- [EXERCISE]: Lines outside the range are not wanted. Give again exactly the lines between the line holding "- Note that" and the line holding "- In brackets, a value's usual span", inclusive, from the listing below.

--- --- ---

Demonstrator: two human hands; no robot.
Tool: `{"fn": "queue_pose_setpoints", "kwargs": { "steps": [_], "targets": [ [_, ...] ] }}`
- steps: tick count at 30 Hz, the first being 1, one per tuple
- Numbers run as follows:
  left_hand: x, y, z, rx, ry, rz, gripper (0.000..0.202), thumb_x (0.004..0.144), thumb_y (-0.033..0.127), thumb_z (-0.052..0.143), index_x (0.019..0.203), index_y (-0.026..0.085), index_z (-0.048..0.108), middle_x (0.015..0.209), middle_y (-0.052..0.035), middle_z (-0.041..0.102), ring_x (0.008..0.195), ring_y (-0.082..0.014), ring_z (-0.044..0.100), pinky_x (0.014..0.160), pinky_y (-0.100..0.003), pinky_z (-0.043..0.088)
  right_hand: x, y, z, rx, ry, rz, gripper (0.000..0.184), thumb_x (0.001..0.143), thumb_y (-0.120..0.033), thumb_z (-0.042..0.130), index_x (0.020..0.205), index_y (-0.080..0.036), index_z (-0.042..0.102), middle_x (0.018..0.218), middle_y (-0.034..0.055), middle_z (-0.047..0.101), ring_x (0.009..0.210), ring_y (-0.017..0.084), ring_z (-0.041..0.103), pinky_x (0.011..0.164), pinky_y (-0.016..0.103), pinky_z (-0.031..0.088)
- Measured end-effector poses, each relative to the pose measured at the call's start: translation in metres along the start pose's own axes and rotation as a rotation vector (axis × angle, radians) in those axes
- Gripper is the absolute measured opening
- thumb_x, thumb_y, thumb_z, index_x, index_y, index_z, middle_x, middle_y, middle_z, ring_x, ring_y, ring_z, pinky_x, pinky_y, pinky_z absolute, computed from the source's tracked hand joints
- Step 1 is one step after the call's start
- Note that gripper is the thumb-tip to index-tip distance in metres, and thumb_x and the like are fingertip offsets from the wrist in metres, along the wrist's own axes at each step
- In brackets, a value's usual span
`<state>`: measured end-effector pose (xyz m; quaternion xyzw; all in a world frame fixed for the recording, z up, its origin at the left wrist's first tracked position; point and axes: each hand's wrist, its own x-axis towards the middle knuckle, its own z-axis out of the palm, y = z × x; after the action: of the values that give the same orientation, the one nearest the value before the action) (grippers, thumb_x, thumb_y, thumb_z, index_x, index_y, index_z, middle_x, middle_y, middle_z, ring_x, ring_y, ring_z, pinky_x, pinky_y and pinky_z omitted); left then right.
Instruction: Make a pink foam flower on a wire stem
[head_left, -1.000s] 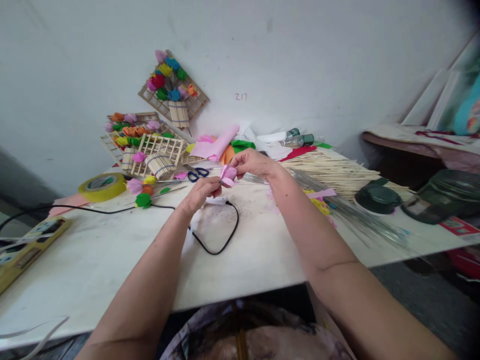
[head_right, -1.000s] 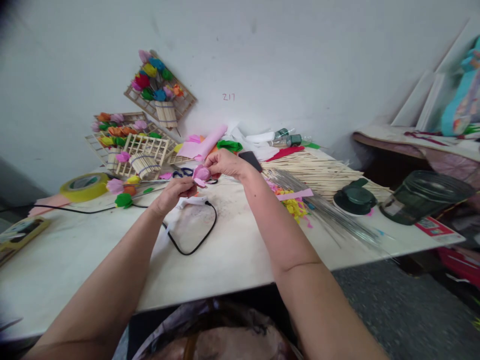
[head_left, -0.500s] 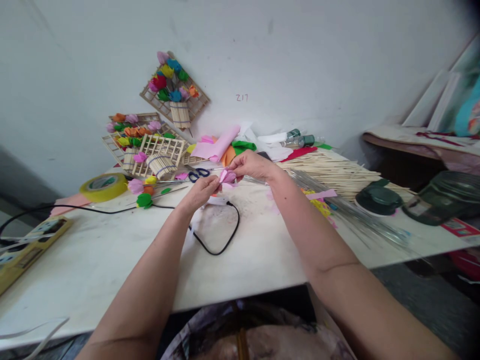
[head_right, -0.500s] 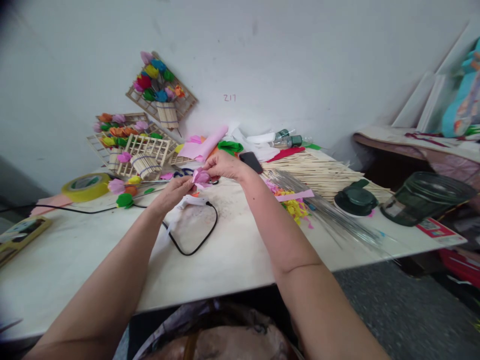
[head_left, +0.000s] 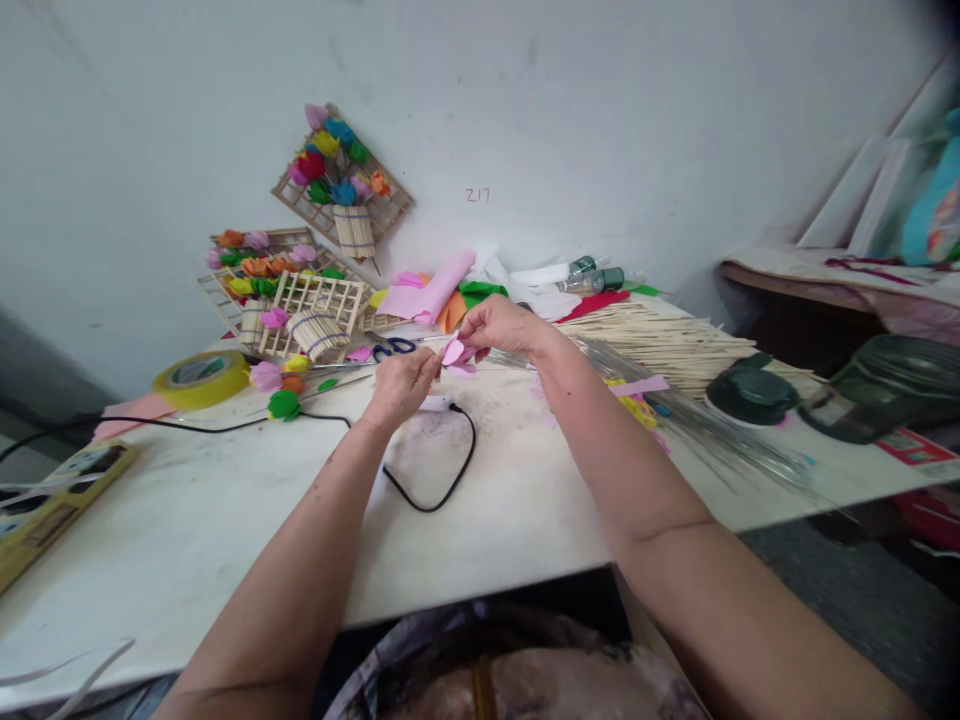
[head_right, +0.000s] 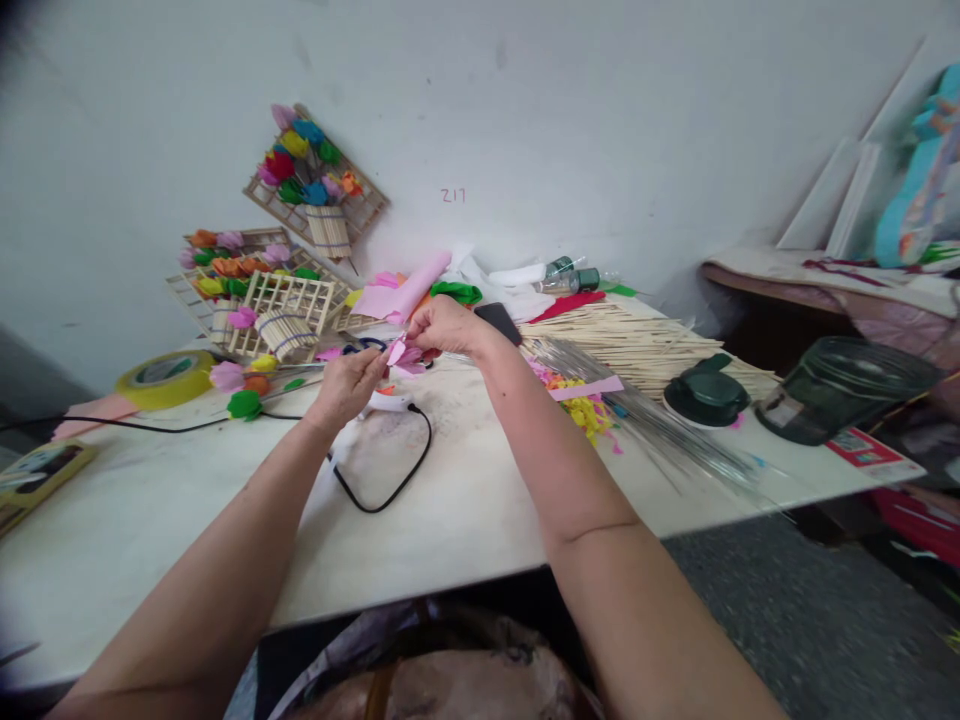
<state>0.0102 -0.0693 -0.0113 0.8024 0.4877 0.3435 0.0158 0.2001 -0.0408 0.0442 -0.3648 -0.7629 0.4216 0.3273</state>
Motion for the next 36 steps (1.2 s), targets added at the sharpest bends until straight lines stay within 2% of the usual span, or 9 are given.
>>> {"fn": "queue_pose_setpoints", "kwargs": {
  "steps": [9, 13, 19, 22, 26, 31, 36],
  "targets": [
    [0.000, 0.004, 0.005, 0.062, 0.017, -0.004, 0.042, 0.088, 0.044, 0.035, 0.059, 0.019, 0.053, 0.048, -0.0004, 0.046, 0.048, -0.0132, 0.043, 0.053, -0.027, 0.028, -0.001, -0.001, 0.004, 0.010, 0.050, 0.136, 0.018, 0.063, 0.004, 0.058, 0.054, -0.012, 0.062, 0.050, -0.0004, 0.060, 0.045, 0.007, 0.054, 0.046, 0.017, 0.047],
    [0.000, -0.002, 0.008, -0.007, -0.019, -0.044, 0.042, 0.088, 0.046, 0.033, 0.063, 0.019, 0.054, 0.050, -0.0005, 0.049, 0.050, -0.0137, 0.044, 0.055, -0.027, 0.030, 0.002, 0.004, 0.004, 0.048, 0.024, 0.160, 0.014, 0.061, 0.001, 0.062, 0.057, -0.011, 0.064, 0.052, 0.0006, 0.063, 0.046, 0.007, 0.054, 0.047, 0.016, 0.046],
    [0.001, -0.016, 0.009, -0.339, -0.059, -0.088, 0.041, 0.088, 0.048, 0.034, 0.071, 0.017, 0.056, 0.059, -0.0002, 0.050, 0.056, -0.0127, 0.045, 0.056, -0.025, 0.035, 0.006, 0.007, 0.004, 0.179, 0.052, 0.016, 0.005, 0.065, -0.009, 0.070, 0.066, -0.012, 0.066, 0.060, 0.0015, 0.065, 0.052, 0.007, 0.055, 0.052, 0.018, 0.048],
    [0.002, -0.019, 0.009, -0.471, -0.046, -0.109, 0.042, 0.086, 0.052, 0.038, 0.072, 0.016, 0.055, 0.060, 0.0006, 0.046, 0.055, -0.0117, 0.042, 0.053, -0.024, 0.034, 0.007, 0.005, 0.004, 0.170, 0.126, -0.061, 0.003, 0.068, -0.013, 0.068, 0.071, -0.013, 0.067, 0.066, 0.0021, 0.066, 0.057, 0.007, 0.056, 0.055, 0.019, 0.047],
    [0.003, -0.024, 0.011, -0.614, -0.010, -0.120, 0.042, 0.083, 0.056, 0.043, 0.071, 0.017, 0.052, 0.061, 0.0015, 0.043, 0.055, -0.0105, 0.039, 0.051, -0.023, 0.034, 0.007, 0.004, 0.005, 0.092, 0.235, -0.065, 0.004, 0.073, -0.014, 0.062, 0.071, -0.013, 0.065, 0.071, 0.0038, 0.067, 0.061, 0.008, 0.056, 0.052, 0.017, 0.043],
    [0.003, -0.028, 0.010, -0.670, 0.005, -0.099, 0.042, 0.083, 0.056, 0.044, 0.068, 0.018, 0.046, 0.062, 0.0022, 0.041, 0.057, -0.0100, 0.037, 0.054, -0.024, 0.033, 0.007, 0.004, 0.006, 0.032, 0.273, -0.061, 0.010, 0.074, -0.021, 0.060, 0.069, -0.014, 0.063, 0.070, 0.0040, 0.064, 0.059, 0.008, 0.052, 0.047, 0.017, 0.037],
    [0.002, -0.031, 0.007, -0.650, 0.006, -0.071, 0.039, 0.086, 0.052, 0.042, 0.068, 0.017, 0.045, 0.066, 0.0014, 0.042, 0.061, -0.0102, 0.036, 0.057, -0.025, 0.030, 0.003, -0.001, 0.009, 0.033, 0.206, -0.073, 0.014, 0.074, -0.023, 0.060, 0.064, -0.013, 0.059, 0.059, 0.0006, 0.057, 0.051, 0.006, 0.042, 0.043, 0.018, 0.030]
  ]
}}
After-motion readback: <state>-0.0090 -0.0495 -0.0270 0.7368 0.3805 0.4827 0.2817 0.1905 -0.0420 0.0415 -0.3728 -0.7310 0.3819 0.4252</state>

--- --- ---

- [SOLUTION]:
- Note that gripper is the thumb-tip to index-tip distance in metres, and thumb_x and the like are fingertip offsets from the wrist in metres, along the wrist's own axes at each step
- In brackets, a value's usual span

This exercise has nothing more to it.